Foto: Ida Praetorius, Felix Paquet, Xue Lin, Karen Azatyan, Olga Smirnova, Edvin Revazov, Anna Laudere, Jacopo Bellussi, Madoka Sugai, Alessandro Frola (Foto RW)
Staatsoper Hamburg, 20. September 2022
Ballett von John Neumeier
Dritte Sinfonie von Gustav Mahler
Wie sich Sugai mit schraubender Drehbewegung ihrem zuverlässigen Partner in die Arme warf, war großartig anzusehen. Mit umwerfender Fröhlichkeit zeigte Sugai zudem, was Sommer und sommerliche Liebe sein kann.
von Dr. Ralf Wegner
John Neumeiers Choreographie der dritten Sinfonie von Gustav Mahler haben wir seit 1975 fast ein Dutzend Mal gesehen, zuletzt vor 5 Jahren mit Silvia Azzoni und Alexandre Riabko in den beiden Hautpartien. Diese waren heute, in der 188. Vorstellung, mit Olga Smirnova und Edwin Revazov besetzt.

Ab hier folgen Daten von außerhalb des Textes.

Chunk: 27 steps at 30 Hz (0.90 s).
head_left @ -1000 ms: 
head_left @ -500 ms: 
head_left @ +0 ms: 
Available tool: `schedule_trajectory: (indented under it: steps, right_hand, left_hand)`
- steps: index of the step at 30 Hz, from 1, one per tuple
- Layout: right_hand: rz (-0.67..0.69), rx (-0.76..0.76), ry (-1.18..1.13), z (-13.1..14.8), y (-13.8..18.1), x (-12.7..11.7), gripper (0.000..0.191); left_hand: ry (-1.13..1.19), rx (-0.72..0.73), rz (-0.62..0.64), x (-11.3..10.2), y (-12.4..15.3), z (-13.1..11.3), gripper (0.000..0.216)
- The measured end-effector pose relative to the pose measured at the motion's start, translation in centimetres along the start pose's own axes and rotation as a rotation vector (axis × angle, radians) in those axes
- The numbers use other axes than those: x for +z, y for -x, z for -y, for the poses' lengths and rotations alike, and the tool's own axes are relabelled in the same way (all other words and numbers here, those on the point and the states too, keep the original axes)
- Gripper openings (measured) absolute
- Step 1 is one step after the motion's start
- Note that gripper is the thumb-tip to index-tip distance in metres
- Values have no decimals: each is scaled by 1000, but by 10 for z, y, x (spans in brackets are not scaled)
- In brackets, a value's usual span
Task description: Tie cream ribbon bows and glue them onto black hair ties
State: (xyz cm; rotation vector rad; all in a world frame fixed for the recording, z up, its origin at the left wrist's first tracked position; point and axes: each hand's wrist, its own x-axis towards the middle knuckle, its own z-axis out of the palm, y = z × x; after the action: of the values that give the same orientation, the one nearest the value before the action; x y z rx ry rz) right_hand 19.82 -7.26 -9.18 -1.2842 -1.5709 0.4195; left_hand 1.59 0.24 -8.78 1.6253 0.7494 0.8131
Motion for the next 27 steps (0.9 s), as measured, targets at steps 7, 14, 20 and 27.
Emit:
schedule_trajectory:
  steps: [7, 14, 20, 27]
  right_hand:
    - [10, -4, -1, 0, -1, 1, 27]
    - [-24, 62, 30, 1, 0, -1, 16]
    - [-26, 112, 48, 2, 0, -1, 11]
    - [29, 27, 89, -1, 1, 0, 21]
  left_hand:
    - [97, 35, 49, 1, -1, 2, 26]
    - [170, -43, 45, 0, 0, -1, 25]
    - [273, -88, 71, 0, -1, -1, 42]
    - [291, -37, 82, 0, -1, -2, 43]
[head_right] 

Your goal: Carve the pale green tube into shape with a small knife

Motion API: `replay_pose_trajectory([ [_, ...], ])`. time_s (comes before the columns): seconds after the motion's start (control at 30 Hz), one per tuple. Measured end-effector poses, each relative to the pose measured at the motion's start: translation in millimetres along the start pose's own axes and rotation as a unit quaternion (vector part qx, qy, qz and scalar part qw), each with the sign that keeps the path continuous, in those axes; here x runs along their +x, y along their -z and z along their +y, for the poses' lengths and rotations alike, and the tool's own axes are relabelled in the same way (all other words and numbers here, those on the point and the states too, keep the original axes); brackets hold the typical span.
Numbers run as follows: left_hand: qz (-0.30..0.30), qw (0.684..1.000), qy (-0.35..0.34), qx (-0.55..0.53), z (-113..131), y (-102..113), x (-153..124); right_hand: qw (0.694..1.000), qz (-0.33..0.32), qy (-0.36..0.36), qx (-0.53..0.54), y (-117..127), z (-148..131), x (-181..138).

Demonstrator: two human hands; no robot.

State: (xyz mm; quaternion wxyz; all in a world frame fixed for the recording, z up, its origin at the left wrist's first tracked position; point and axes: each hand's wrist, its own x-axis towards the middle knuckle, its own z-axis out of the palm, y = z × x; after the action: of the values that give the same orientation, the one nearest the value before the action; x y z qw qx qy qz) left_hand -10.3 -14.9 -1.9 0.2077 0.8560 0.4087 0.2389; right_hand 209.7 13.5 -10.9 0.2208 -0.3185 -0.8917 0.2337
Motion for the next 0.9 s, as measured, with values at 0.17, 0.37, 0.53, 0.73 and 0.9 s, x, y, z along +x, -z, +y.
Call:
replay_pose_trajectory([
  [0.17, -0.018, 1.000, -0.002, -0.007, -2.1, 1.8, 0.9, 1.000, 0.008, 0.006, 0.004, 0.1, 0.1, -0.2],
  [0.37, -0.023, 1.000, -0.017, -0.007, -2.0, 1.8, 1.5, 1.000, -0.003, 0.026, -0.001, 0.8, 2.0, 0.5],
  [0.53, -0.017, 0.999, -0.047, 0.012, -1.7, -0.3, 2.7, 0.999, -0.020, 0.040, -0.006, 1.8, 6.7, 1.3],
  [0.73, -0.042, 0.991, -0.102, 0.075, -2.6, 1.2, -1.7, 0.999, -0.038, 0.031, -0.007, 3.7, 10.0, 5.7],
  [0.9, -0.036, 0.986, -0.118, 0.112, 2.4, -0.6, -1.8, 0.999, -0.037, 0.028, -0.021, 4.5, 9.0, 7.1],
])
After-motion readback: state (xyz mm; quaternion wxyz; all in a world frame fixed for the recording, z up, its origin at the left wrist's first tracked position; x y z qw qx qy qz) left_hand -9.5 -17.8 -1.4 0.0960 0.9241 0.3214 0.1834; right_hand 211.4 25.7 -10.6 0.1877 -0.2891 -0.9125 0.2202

Ihr Pas de deux im 6. Satz der Sinfonie (Was mit die Liebe erzählt) erwies sich als einer der Höhepunkte des Abends, wenngleich die Stringenz in der Darstellung und der innere, konzentrierte Ausdruck des Paares Silvia Azzoni und Alexandre Riabko nicht erreicht wurde. Dafür war deren Auftritt vor gut 2 Wochen bei der Freiluftaufführung auf dem Rathausmarkt noch zu deutlich in Erinnerung.
Revazov war der langgliedrigen Smirnova ein guter Partner, sie beeindruckte mit schöner Linie und an Hélène Bouchet erinnernden Armbewegungen. Im vorausgegangen 5. Satz Engel kam sie auch mehr aus sich heraus und zeigte deutlicher Emotionen als zuletzt in dem Grand Pas Classique während der letzten Nijinsky Gala.
Das Ballett begann mit den großartigen, von Revazov angeführten Männertableaus sowie einem faszinierenden Solo von Karen Azatyan (1. Satz: Gestern). Den zweiten Satz, mit Sommer überschrieben, teilten sich die Paare Ida Praetorius und Christopher Evans sowie Madoka Sugai und Alessandro Frola. Wie sich Sugai mit schraubender Drehbewegung ihrem zuverlässigen Partner in die Arme warf, war großartig anzusehen. Mit umwerfender Fröhlichkeit zeigte Sugai zudem, was Sommer und sommerliche Liebe sein kann, während Ida Praetorius ihre Rolle eher elegisch-adlig anlegte. Im 3. Satz Herbst überzeugten Yaiza Coll und Lizhong Wangsowie Ida Stempelmann, welche beim minutenlangen tiefsinnigen Blick auf Revazov die Aufmerksamkeit auf sich zog.
Zur Wirkung des 4. Satzes trug vor allem das von Katja Pieweck aus dem Orchestergraben heraus mit farbreichem, frei flutendem Mezzo vorgetragene Oh Mensch! Gib Acht! bei. Zur Leistung des Orchesters unter Markus Lehtinen vermag ich nicht beizutragen, dafür ist der Platz in der ersten Reihe der ersten Loge im ersten Rang, also fast über dem Orchestergraben gelegen, wenig geeignet; dort ist es schlichtweg zu laut.